# Big Fish, Small Problem!



## Master Zero (Dec 2, 2005)

Hello everyone,

On Thursday, I picked up a large 13inch Rhom from my local fish store. Everything is going well so far, but on Friday, I noticed that its eyes looked a little foggy. Today, the cloudiness seemed to have concentration on to one point, becoming more visible. Is this stress related, or a sign of things to come - like fungus? I am trying to tackle whatever it maybe as early as possible.

The water that the Rhom came in was a bit cold. So I turned off the tank heaters and let the water get about the same (by placing the bag the Rhom was in inside the tank) before releasing the Rhom. Yesterday morning, the tank water was somewhat colder so I performed a small water change; then I turned the heaters back on after 15 minutes.

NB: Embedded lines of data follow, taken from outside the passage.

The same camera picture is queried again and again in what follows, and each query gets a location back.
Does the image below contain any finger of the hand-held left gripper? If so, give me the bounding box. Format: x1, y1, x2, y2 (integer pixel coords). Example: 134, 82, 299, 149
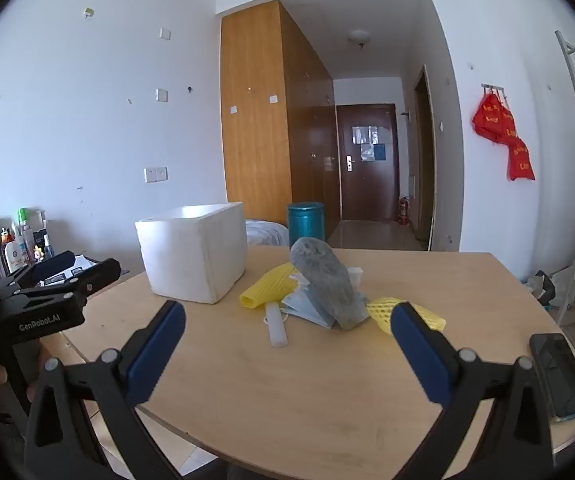
12, 258, 122, 312
0, 250, 76, 293

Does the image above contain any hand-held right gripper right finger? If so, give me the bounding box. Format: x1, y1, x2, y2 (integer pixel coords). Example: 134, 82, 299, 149
390, 301, 554, 480

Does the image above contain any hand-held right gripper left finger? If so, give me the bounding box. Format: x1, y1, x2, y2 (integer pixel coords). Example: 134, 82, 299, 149
24, 300, 188, 480

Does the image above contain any yellow foam net sleeve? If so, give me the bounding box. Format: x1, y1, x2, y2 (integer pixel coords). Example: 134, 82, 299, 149
366, 297, 447, 334
239, 262, 299, 311

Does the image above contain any white foam box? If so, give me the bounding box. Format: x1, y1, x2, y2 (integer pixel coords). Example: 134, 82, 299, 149
135, 202, 248, 305

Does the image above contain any white foam stick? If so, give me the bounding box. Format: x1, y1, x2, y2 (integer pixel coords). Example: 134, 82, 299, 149
264, 302, 289, 349

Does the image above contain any grey sock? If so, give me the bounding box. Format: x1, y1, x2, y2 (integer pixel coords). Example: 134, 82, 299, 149
289, 237, 371, 331

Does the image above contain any printed paper leaflet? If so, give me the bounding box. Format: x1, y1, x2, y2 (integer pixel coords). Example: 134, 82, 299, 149
41, 254, 99, 287

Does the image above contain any white lotion bottle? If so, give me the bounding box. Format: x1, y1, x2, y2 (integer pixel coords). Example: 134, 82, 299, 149
5, 240, 29, 274

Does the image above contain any green cap spray can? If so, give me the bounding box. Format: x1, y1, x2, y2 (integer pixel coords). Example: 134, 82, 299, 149
16, 208, 36, 257

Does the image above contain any black smartphone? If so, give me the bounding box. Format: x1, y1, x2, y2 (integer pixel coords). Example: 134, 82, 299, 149
529, 332, 575, 422

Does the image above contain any pale blue bed sheet pile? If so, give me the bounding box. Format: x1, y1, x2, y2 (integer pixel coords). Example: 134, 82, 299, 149
244, 219, 291, 247

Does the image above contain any teal cup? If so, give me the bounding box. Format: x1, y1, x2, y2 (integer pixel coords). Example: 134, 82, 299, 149
287, 202, 326, 249

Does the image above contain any dark brown entrance door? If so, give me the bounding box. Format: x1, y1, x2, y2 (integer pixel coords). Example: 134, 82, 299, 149
336, 103, 399, 222

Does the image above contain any wooden wardrobe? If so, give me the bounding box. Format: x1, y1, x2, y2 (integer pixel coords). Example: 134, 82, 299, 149
220, 0, 341, 235

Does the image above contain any side door frame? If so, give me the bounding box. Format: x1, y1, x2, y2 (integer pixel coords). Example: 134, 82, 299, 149
413, 64, 437, 252

Tank specs and parameters as of today:
Size: 125 gallons.
Temp: 89 degrees Fahrenheit (although I have the heaters set at 75).

Nitrate: 160.
Nitrite: 0.
Ammonia: 0.
Ph. 6.0.

There are some plants as well as other small little fishes like guppies and Otto cats in there with the Rhom. The Rhom does not bother them, and that's just the way I like it. I have not been able to get the Rhom to start eating. Every day I throw in a Smelt or Shrimp and remove it the following morning. Any tips on this problem as well? I am going to try to tie the Smelt to a piece of string so that in can "float" in the middle of the tank. The Rhom might be more incline to eating it then.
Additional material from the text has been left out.